Em coletiva de imprensa para comentar o Relatório Trimestral de Inflação, Campos Neto disse que a autoridade monetária entendeu como adequado sinalizar novo ajuste de um ponto percentual na Selic em maio, com a possibilidade de repensar o cenário em junho caso haja novo choque, embora considere que esse eventual ajuste adicional nos juros não é o cenário mais provável.
O presidente do BC ressaltou que “se tem uma coisa que o Banco Central tem feito é não ficar atrás da curva” de juros, justificando que a autarquia se moveu mais rapidamente que outros bancos centrais do mundo.
De acordo com Campos Neto, falar de mudança na meta de inflação de 2022 faria pouco sentido, ressaltando que as projeções para 2023 indicam que o índice de preços está próximo da meta.

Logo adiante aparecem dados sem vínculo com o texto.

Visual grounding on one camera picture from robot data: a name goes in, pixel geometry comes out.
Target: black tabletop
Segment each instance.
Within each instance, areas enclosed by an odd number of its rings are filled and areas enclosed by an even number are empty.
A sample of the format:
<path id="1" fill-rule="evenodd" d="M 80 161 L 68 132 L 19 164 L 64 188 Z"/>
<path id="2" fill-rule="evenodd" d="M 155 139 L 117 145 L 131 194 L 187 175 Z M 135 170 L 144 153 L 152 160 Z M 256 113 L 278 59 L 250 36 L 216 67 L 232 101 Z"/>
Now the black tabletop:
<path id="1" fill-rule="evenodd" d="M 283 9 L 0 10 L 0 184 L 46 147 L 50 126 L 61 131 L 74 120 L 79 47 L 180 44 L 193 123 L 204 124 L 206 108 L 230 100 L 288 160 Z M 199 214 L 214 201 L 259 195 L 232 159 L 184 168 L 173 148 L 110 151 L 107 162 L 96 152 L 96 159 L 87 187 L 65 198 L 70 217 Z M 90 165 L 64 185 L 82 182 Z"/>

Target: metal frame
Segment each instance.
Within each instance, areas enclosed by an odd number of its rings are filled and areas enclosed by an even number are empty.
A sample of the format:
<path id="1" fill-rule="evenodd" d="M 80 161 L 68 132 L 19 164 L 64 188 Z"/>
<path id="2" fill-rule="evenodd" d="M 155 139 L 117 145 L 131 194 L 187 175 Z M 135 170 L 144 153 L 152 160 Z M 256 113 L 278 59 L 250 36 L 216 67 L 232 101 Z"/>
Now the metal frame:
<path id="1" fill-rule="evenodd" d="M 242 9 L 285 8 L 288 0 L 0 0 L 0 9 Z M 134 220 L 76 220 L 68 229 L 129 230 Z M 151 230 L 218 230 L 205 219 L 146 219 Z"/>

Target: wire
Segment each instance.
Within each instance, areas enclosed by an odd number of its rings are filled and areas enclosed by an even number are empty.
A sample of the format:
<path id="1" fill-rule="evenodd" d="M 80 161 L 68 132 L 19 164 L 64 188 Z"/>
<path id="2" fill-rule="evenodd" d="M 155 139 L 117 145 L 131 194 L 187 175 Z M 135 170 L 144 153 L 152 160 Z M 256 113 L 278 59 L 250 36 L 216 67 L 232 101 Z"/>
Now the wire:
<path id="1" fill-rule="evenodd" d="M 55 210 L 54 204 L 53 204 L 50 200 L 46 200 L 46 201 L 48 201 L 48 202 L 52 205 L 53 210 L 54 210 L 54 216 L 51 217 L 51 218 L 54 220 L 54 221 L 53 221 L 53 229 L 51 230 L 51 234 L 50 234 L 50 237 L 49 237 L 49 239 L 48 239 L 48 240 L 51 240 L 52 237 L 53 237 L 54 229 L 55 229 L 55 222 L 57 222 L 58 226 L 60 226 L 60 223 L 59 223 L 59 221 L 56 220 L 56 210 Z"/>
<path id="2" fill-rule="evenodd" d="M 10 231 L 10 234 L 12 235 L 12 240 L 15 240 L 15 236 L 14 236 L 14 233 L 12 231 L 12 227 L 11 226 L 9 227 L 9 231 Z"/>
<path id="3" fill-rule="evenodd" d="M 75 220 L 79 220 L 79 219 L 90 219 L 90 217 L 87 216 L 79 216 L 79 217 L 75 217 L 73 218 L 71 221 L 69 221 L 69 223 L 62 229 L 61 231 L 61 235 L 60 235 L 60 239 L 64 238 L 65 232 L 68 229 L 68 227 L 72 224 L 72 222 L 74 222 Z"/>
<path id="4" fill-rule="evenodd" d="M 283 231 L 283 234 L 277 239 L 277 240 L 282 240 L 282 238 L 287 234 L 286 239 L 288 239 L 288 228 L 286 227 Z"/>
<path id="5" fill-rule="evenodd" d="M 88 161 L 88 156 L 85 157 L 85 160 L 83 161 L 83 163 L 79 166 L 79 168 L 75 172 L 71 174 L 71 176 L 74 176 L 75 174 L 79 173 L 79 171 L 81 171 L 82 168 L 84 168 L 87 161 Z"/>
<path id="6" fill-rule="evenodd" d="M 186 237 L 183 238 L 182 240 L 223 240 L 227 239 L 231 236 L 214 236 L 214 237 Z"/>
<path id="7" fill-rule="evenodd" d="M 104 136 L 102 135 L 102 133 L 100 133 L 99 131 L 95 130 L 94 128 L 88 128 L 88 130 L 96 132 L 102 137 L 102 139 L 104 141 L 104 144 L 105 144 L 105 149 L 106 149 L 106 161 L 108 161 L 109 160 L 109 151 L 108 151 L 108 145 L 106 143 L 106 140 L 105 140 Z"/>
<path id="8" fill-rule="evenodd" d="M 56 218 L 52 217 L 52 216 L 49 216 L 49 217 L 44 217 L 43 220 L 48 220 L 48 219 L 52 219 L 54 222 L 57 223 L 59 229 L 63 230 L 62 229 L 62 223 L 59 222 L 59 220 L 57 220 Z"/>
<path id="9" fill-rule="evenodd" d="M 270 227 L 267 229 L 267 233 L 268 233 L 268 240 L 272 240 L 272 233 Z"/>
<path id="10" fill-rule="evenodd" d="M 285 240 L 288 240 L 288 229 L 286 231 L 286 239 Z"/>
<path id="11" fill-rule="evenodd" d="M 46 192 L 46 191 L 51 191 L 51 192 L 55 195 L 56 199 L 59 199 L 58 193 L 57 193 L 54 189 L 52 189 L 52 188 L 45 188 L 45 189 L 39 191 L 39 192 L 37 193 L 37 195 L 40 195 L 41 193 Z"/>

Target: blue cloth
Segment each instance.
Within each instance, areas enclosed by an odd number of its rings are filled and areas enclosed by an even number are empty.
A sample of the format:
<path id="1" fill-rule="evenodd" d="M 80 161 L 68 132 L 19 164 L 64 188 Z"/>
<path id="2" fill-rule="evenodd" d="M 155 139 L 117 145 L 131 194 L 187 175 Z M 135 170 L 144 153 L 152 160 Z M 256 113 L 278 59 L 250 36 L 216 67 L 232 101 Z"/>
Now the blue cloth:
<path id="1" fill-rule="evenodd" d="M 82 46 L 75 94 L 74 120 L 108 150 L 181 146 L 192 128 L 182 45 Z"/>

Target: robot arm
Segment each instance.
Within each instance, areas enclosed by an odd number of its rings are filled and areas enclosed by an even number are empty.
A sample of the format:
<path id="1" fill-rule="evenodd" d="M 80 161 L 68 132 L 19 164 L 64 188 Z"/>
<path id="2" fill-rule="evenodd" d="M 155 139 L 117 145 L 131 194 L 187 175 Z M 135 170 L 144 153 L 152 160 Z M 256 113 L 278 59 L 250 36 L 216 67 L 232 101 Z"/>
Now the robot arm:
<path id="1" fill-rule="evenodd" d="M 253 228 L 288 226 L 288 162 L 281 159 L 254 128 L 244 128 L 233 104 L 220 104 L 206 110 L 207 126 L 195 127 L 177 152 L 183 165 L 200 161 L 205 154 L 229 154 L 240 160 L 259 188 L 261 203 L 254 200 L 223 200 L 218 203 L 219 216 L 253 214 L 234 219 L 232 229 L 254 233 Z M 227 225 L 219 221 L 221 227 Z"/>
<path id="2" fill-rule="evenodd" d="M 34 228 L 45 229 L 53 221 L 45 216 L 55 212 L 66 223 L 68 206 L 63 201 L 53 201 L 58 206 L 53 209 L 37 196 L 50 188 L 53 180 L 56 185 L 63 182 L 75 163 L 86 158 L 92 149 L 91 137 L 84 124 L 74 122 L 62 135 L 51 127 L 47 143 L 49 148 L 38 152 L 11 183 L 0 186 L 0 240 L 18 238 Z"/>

Segundo ele, a autoridade monetária tem instrumentos para cumprir a meta e não cabe ao BC fazer projeção sobre mudança de meta, algo que poderia ser discutido no âmbito do Conselho Monetário Nacional.
Na entrevista, a diretora de Assuntos Internacionais e de Gestão de Riscos Corporativos, Fernanda Guardado, ressaltou que diante da defasagem do efeito da política monetária sobre a inflação, na próxima reunião do Copom, em maio, o horizonte relevante da decisão será integralmente 2023.